Skype encryption causing problems for police
Posted on 23 Nov 2007 at 10:01
German police are unable to decipher the encryption used in Skype to monitor calls by suspected criminals and terrorists, Germany's top police officer says.
Law enforcement agencies and intelligence services have used wiretaps since the telephone was invented, but implementing them is much more complex in the modern telecommunications market where the providers are often foreign companies.
"The encryption with Skype telephone software ... creates grave difficulties for us," Joerg Ziercke, president of Germany's Federal Police Office (BKA) told reporters at an annual gathering of security and law enforcement officials.

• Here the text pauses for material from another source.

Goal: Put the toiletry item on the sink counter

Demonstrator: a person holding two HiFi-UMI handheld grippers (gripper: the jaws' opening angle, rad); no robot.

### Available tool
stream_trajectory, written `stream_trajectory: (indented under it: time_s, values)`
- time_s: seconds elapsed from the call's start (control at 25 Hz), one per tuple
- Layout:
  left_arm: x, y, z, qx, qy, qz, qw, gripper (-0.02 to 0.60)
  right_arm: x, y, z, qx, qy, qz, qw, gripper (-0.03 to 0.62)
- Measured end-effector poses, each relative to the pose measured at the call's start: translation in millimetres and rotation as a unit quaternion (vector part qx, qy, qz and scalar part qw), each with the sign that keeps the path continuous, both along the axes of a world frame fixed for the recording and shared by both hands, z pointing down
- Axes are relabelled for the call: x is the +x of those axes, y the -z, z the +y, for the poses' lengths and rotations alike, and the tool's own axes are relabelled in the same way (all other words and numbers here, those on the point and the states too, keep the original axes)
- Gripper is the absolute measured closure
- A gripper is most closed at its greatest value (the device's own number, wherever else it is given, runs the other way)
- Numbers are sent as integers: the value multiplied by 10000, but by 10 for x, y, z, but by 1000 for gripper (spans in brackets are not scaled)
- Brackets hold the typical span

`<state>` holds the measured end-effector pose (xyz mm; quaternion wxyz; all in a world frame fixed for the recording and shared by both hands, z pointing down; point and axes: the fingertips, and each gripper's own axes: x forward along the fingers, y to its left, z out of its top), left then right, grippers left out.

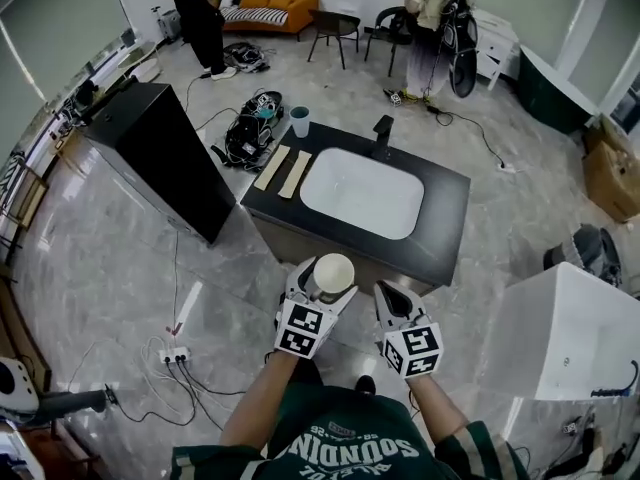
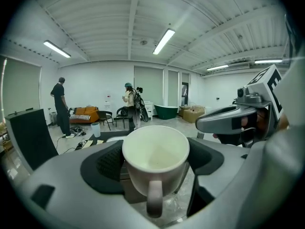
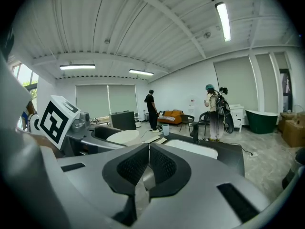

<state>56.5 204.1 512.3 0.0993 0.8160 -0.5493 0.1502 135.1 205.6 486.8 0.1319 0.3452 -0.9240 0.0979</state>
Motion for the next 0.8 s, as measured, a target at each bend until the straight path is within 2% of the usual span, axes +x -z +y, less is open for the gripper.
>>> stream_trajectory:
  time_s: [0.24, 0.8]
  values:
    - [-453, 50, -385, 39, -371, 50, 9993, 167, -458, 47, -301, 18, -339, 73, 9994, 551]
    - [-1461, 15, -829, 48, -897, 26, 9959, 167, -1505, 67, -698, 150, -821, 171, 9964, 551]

"We can't decipher it. That's why we're talking about source telecommunication surveillance -- that is, getting to the source before encryption or after it's been decrypted."
Experts say Skype and other VoIP software are difficult to intercept because they work by breaking up voice data into small packets and switching them along thousands of router paths instead of a constant circuit between two parties, as with a traditional call.
Ziercke says they are not asking Skype to divulge its encryption keys or leave "back doors open" for German and other country's law enforcement authorities.
"There are no discussions with Skype. I don't think that would help," he said, adding that he did not want to harm the competitiveness of any company. "I don't think that any provider would go for that."
Ziercke said there was a vital need for German law enforcement agencies to have the ability to conduct on-line searches of computer hard drives of suspected terrorists using "Trojan horse" spyware.
These searches are especially important in cases where the suspects are aware that their traffic and phone calls may be monitored and choose to store sensitive information directly on their hard drives without emailing it.
Spyware computer searches are illegal in Germany, where people are sensitive about police surveillance due to the history of the Nazis' Gestapo secret police and the former East German Stasi.
Ziercke said worries were overblown and that on-line searches would need to be conducted only on rare occasions.
"We currently have 230 proceedings related to suspected Islamists," Ziercke said. "I can imagine that in two or three of those we would like to do this."